Koi Pond Bottom Drains

A key feature of a well-designed Koi pond are drain pipe(s), also known as the Bottom drain(s),  linking the bottom of the pond to the inlet of the filter system.   In my current 13-ton pond, water enters the filter through two 4-inch diameter (100 mm diameter) pipes. Two other lead-in pipes (75 mm diameter) pull water from my water garden pond and also from the bottom drain of my water feature. See my earlier post on filter design. 

Location of bottom drains.

The bottom drains should be near the geometric center(s) of the pond, and evenly spaced out if you have more than one bottom drains. A good pond design will be to slope the bottom of pond towards the bottom drains. This allows any physical dirt at the bottom of the pond to be pulled  towards the drains by gravity.

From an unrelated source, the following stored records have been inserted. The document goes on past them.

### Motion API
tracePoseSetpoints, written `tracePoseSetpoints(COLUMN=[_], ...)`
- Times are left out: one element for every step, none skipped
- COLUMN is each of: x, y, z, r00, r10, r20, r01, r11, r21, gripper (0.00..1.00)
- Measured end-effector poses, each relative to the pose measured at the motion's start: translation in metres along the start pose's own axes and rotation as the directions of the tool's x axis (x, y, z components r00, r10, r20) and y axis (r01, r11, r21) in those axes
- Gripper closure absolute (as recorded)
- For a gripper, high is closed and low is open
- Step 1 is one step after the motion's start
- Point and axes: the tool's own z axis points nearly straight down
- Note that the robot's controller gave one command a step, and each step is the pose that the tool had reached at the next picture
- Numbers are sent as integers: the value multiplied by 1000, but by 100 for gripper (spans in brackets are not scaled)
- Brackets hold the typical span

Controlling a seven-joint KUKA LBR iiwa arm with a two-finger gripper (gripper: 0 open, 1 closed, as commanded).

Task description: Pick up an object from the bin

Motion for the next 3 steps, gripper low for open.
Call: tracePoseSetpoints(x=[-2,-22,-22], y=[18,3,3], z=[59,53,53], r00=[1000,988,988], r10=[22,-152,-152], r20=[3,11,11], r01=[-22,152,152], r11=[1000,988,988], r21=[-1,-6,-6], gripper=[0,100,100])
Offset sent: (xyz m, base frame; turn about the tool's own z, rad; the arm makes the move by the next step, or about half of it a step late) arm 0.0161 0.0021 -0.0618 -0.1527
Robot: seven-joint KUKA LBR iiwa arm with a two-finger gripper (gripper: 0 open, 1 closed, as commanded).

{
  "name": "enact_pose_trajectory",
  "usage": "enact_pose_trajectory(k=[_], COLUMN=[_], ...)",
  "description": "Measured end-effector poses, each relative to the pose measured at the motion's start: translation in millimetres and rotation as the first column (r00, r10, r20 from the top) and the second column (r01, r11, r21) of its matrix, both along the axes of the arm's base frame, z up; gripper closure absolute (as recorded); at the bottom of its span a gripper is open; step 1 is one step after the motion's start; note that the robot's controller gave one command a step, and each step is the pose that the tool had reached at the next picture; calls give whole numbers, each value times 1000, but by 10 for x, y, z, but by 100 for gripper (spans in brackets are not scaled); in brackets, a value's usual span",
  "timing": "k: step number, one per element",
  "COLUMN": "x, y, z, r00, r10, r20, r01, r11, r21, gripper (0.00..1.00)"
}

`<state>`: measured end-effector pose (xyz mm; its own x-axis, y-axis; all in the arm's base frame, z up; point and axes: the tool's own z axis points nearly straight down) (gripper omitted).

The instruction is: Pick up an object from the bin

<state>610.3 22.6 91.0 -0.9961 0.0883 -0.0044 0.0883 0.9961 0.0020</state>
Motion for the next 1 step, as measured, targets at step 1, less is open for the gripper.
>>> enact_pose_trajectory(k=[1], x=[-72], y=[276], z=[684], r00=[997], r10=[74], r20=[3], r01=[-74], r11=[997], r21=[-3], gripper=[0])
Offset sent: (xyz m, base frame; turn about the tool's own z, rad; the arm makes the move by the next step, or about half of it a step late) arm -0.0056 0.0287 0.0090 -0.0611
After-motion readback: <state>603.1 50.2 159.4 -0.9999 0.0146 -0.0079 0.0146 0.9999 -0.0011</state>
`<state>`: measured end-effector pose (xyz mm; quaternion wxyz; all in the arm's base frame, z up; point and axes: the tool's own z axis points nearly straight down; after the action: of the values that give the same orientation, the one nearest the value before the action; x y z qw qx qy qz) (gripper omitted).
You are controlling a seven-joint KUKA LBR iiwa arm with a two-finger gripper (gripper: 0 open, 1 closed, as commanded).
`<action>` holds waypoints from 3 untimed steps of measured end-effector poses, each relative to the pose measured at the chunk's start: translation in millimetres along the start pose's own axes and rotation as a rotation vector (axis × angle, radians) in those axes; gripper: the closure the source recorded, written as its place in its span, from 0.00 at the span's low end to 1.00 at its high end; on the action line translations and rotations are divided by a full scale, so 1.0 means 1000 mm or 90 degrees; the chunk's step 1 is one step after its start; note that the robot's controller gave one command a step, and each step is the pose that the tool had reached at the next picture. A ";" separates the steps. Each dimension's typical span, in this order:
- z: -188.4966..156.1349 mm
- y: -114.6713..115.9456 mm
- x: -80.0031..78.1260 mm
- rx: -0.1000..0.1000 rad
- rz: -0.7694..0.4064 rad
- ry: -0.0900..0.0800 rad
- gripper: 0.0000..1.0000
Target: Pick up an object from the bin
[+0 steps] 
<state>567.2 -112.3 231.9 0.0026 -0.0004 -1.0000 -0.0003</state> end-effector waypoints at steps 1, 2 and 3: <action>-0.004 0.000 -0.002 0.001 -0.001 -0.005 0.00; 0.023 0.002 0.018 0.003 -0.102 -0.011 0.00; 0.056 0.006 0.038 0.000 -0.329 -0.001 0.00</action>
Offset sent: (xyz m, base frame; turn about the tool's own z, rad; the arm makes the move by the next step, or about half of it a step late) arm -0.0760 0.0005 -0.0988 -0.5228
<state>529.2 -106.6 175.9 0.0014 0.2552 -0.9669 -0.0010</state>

The bottom drains should draw pond water into the filter. Each bottom drain should have its own pipe into the filter chamber. It does not make sense to have 2 or more bottom drains daisy-chained via a single or shared pipe (water will only flow in through the pipe with the least resistance and the other drains will be mostly ineffective). Typical size of pipe is with 75 to 100 mm diameter.

Importance of having a good drain cover.

Drain covers can ranged from simple DYI covers to commercially-built drain covers. My current pond uses a simple mesh, force-fitted onto the top of the drain.

A Koi should not easily dislodge the cover. I have lost a few Koi in my first 2 ponds after the cover was dislodged and a Koi found their way into the filter.